• TASK ITEM: Please repeat each line from the one holding "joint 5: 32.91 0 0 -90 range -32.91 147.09" through the final line of the data, exactly as it stands, with no pictures.

• GIVEN DATA:

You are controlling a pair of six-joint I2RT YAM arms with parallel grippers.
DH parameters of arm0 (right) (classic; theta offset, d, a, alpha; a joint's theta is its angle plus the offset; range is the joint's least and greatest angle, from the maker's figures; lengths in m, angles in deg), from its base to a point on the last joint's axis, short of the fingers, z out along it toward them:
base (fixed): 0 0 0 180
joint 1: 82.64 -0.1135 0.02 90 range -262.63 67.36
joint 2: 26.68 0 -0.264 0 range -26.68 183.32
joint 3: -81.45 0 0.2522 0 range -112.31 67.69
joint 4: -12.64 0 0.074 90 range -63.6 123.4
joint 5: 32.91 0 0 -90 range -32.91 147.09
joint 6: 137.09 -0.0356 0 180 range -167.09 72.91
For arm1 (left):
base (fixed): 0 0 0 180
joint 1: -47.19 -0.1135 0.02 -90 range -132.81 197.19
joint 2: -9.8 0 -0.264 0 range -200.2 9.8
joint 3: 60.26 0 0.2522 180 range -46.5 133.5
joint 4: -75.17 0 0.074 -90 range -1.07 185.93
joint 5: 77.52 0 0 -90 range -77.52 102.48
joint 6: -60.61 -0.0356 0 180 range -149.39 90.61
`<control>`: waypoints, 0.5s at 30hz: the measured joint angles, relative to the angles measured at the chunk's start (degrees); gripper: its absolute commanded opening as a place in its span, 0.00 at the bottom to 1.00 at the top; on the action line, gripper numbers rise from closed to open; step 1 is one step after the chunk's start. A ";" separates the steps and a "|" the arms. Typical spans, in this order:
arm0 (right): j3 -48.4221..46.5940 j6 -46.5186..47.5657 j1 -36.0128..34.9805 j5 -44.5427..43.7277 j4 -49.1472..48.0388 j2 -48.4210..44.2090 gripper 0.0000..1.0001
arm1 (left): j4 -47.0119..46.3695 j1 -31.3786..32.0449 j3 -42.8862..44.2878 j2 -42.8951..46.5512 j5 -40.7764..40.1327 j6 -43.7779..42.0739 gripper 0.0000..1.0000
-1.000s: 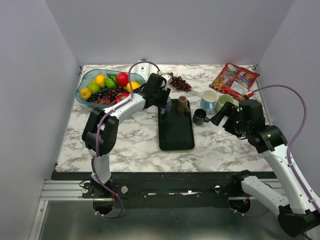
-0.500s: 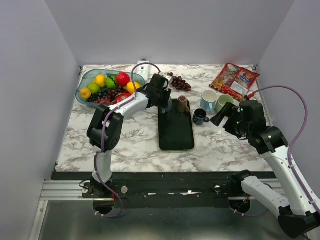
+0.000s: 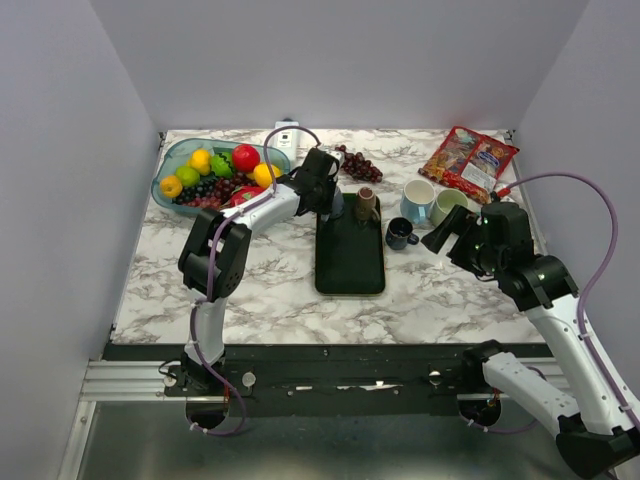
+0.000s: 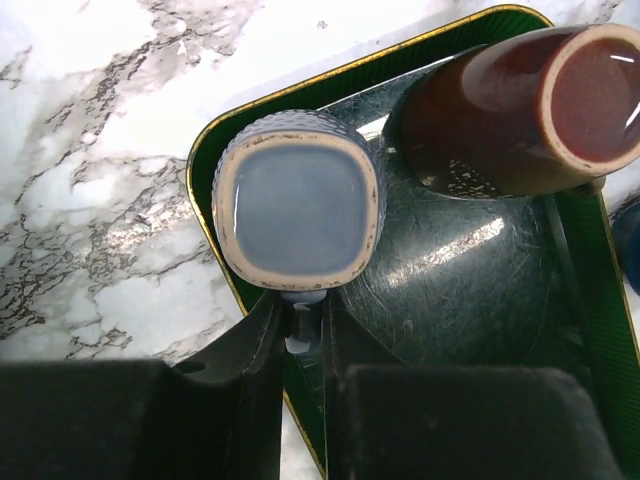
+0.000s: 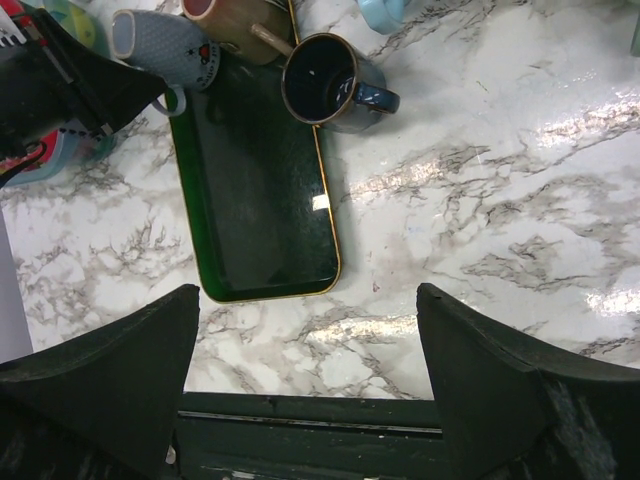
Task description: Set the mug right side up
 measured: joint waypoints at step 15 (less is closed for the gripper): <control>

• REPLY TO THE EXERCISE:
joint 5: 32.91 0 0 -90 range -32.91 147.09
joint 6: 137.09 -0.0356 0 180 range -167.09 72.91
For arm1 (left):
base (fixed): 0 0 0 180
joint 1: -47.19 -0.1135 0.02 -90 range -132.81 197.19
joint 2: -9.8 0 -0.264 0 range -200.2 9.8
joint 3: 60.26 0 0.2522 180 range -46.5 133.5
joint 4: -75.17 0 0.074 -90 range -1.07 185.93
joint 5: 77.52 0 0 -90 range -77.52 102.48
joint 6: -60.61 -0.0356 0 180 range -149.39 90.61
`<control>`: waypoints, 0.5s at 30hz: the measured joint angles, relative to the angles measured at the chunk's start (degrees); gripper: its absolute commanded opening as a place in its span, 0.00 at the bottom to 1.00 at the top; on the action line, gripper numbers rise from closed to open; step 1 is one step after the chunk's start. A ";" separates the steps and a "|" the arms. Typical spans, in this order:
arm0 (right): j3 -48.4221..46.5940 j6 -46.5186..47.5657 j1 -36.0128..34.9805 j5 -44.5427..43.7277 j4 -49.1472..48.0388 j2 -48.4210..44.2090 gripper 0.0000..1.0001
arm1 (left): j4 -47.0119..46.3695 j1 -31.3786..32.0449 j3 -42.8862..44.2878 j2 -42.8951..46.5512 j5 -40.7764..40.1327 j6 -43.7779..42.0739 gripper 0.0000..1.0000
-1.000s: 
-0.500s: 
+0.000s: 
+0.000s: 
+0.000s: 
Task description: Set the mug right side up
 measured: joint waypoints at step 15 (less is closed for the gripper): <control>

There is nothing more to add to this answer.